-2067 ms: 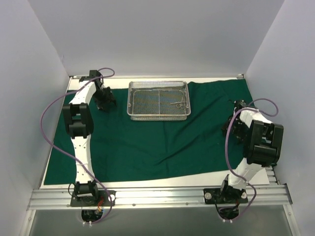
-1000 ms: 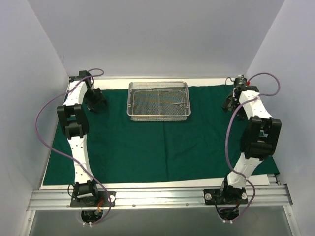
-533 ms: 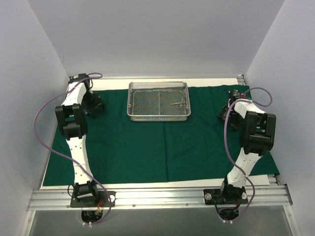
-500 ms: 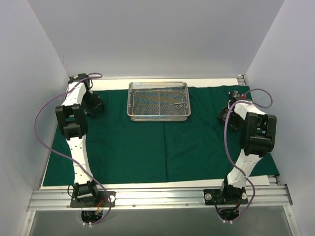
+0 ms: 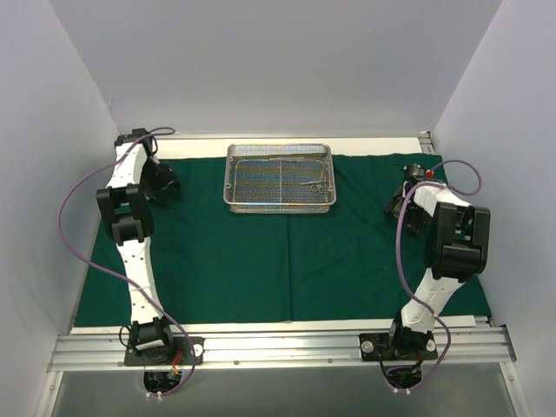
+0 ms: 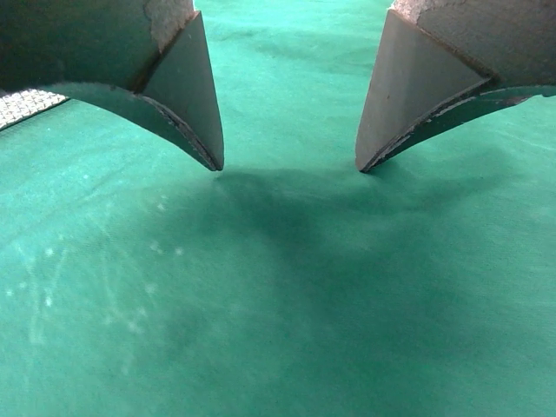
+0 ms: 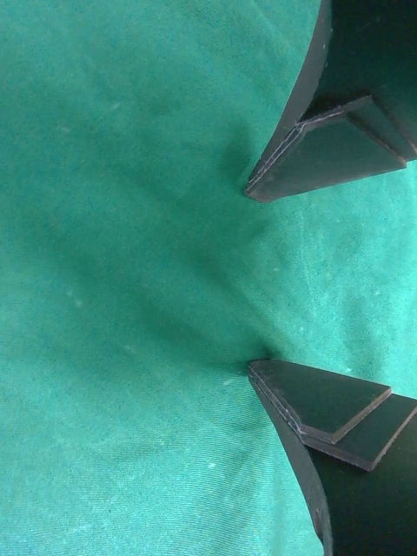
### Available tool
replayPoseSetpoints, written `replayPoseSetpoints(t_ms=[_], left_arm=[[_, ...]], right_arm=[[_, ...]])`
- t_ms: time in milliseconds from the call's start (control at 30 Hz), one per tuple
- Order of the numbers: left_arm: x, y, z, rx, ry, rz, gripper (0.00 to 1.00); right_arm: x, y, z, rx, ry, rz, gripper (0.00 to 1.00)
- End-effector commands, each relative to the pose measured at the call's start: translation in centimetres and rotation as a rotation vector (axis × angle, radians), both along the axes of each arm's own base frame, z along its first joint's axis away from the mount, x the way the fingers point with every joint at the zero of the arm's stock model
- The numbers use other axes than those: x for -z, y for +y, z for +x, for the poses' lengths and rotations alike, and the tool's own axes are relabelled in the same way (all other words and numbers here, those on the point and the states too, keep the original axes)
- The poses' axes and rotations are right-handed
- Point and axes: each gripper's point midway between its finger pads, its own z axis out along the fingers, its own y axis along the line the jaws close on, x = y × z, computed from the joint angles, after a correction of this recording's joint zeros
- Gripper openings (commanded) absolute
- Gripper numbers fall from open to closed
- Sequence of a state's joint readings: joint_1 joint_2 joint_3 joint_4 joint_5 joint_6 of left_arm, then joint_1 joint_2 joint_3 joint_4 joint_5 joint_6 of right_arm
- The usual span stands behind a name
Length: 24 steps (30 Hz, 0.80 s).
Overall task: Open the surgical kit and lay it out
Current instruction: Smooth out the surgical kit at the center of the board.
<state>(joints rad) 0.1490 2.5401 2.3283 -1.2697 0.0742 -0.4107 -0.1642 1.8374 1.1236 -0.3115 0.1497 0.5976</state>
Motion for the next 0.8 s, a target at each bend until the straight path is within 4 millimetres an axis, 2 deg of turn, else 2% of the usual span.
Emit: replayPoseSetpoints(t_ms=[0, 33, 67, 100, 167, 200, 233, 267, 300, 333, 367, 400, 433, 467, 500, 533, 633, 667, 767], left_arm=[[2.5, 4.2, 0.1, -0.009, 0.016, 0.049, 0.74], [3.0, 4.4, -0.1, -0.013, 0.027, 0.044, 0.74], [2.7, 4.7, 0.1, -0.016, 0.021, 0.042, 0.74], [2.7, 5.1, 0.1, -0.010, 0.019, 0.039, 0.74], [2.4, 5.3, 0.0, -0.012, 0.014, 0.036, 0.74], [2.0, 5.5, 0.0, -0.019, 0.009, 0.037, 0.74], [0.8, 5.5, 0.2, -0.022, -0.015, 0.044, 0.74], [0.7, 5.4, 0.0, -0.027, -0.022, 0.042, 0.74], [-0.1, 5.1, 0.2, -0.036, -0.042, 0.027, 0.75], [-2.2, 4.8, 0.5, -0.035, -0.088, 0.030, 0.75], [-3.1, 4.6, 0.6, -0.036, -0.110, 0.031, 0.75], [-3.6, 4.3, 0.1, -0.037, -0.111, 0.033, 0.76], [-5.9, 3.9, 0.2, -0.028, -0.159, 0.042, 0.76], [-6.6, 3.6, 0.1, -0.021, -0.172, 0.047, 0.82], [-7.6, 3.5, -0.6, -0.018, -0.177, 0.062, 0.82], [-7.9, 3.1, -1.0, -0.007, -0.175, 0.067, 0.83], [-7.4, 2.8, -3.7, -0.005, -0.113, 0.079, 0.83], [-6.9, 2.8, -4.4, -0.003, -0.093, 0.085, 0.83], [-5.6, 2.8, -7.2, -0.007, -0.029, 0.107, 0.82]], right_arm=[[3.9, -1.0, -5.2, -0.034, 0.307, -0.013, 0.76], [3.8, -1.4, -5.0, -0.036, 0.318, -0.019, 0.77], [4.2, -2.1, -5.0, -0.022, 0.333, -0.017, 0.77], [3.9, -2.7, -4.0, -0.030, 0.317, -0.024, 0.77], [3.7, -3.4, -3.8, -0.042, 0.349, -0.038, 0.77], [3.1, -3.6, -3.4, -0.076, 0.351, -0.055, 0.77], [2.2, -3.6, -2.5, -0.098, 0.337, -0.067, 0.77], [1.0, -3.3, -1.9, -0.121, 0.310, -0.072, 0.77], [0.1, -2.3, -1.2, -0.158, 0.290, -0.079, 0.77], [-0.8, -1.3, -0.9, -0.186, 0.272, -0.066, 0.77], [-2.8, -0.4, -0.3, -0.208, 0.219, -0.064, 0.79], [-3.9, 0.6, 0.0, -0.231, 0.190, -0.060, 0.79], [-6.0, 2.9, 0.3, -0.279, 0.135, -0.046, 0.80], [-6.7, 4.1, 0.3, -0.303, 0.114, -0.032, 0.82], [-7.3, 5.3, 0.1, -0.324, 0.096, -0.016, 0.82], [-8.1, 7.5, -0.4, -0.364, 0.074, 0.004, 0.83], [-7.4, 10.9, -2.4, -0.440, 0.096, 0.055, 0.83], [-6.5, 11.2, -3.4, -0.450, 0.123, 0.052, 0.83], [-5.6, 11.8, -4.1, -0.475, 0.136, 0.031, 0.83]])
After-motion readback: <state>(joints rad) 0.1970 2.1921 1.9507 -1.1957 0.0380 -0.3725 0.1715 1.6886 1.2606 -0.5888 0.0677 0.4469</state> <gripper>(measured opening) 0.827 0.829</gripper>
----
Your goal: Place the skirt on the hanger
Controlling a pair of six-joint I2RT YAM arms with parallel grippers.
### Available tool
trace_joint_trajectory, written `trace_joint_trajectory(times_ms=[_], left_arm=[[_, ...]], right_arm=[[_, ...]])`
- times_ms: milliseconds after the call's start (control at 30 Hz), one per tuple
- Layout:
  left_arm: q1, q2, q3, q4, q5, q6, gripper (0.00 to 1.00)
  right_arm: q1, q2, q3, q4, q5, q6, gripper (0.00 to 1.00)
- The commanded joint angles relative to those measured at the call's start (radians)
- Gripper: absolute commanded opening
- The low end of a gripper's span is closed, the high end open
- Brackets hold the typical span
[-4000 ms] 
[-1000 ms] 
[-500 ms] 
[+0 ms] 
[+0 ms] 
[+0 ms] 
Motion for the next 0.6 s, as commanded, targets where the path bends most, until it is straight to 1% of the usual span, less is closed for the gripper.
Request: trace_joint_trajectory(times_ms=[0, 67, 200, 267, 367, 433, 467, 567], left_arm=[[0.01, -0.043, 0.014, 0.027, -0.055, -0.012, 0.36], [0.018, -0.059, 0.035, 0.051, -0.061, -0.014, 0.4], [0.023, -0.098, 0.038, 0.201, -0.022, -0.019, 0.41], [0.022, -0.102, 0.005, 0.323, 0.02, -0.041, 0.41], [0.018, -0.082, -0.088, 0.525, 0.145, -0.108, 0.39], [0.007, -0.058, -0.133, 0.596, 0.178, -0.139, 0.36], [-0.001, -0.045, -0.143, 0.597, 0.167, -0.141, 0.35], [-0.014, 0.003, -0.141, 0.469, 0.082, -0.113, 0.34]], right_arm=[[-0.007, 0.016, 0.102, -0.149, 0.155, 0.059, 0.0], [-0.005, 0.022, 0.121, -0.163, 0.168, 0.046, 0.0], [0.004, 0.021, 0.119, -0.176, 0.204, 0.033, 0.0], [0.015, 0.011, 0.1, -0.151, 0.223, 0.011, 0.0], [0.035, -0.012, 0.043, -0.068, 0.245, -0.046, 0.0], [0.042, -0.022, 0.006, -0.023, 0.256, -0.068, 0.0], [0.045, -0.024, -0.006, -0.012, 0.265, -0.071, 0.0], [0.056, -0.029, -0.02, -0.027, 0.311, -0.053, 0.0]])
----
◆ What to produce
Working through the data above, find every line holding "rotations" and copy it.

◆ Response box
- The numbers use other axes than those: x for -z, y for +y, z for +x, for the poses' lengths and rotations alike, and the tool's own axes are relabelled in the same way (all other words and numbers here, those on the point and the states too, keep the original axes)
- The poses' axes and rotations are right-handed

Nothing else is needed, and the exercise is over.